Des sorties massivement relayées par la presse sous le grand mécontentement du régime, peu habitué à des interlocuteurs francs dans les couloirs diplomatiques.

Et pour ce coup, il serait reproché au chef de la délégation de l’Union européenne de tenir des propos désobligeants contre le Togo et d’entretenir des liens avec l’ancien ministre de la Sécurité François Boko en exil depuis 2005.

L’union Européenne qui aurait été alertée par Gilbert Bawara sur l’attitude de son fonctionnaire, une attitude très indigeste pour le régime de Faure Gnassingbé, serait en courroux aux dernières nouvelles.

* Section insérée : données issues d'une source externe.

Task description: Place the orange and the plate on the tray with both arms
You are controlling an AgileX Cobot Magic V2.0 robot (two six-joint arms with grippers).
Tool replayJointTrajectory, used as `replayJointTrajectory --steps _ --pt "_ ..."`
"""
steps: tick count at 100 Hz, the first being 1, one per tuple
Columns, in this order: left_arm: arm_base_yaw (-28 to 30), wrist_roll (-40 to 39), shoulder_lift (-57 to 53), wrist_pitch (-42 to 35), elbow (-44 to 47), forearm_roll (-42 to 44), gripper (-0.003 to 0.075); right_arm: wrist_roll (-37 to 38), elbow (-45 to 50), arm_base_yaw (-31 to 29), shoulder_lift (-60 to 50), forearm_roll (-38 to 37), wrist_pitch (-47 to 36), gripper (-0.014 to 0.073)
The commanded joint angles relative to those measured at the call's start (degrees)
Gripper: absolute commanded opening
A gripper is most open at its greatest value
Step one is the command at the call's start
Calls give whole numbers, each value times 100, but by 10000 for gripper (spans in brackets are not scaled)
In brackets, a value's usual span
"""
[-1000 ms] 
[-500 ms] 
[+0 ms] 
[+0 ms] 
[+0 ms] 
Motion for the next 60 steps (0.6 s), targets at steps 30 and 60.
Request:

Contacté ce matin par la Rédaction d’iciLome.com, Nicolas Berlanga Martinez n’a pas souhaité se prononcer sur la question. Il a même soutenu qu’il n’était au courant de rien.

Officiellement en fonction à Lomé depuis le 1er Octobre 2013, Nicolas Berlanga-Martinez n’est pas un mordu des discours taillés sur mesures, et la plupart de ses interventions à de grandes occasions, sont presque improvisées, comme ce fut le cas le 15 septembre dernier à l’hôtel Sancta Maria, lors de la Revue Nationale des Finances Publiques.

Il ne connaît que trop les relations internationales, pour ainsi jouer sur son expérience au service de la démocratie, au lieu d’une hypocrisie comme on l’aurait espèré au Sommet de l’Etat. A 54 ans, l’homme est bien rôdé dans les couloirs des Nations Unies, et bien d’autres organismes internationaux dont l’Union Européenne.

Sous son égide, Bruxelles a fait moult réalisations sociales, des infrastructures urbaines aux accompagnements divers dans le sens du développement local dans les communautés rurales et ce, dans les contrées les plus reculées, où mêmes se revendiquant responsables politiques dans ces milieux, les membres de la “minorité pilleuse” n’y ont presque jamais mis les pieds.

C’est donc un tel personnage qui “fait peur” au pouvoir de Faure Gnassingbé, à tel point que ce dernier sollicite de l’Union européenne, pour un rappel sine die de l’ambassadeur Berlanga-Martinez.

Quand on se souvient du mal que s’est donné le chef de l’Etat à ramener l’UE sur le banc des partenaires du Togo, on peut aisément déduire le degré de menace que constitue l’ambassadeur de cette institution pour son pouvoir, au point de risquer un incident diplomatique entre le Togo et l’Union Européenne.

Rappelons d’ailleurs que l’Union Européenne reste le principal partenaire commercial dans toute l’Afrique de l’Ouest.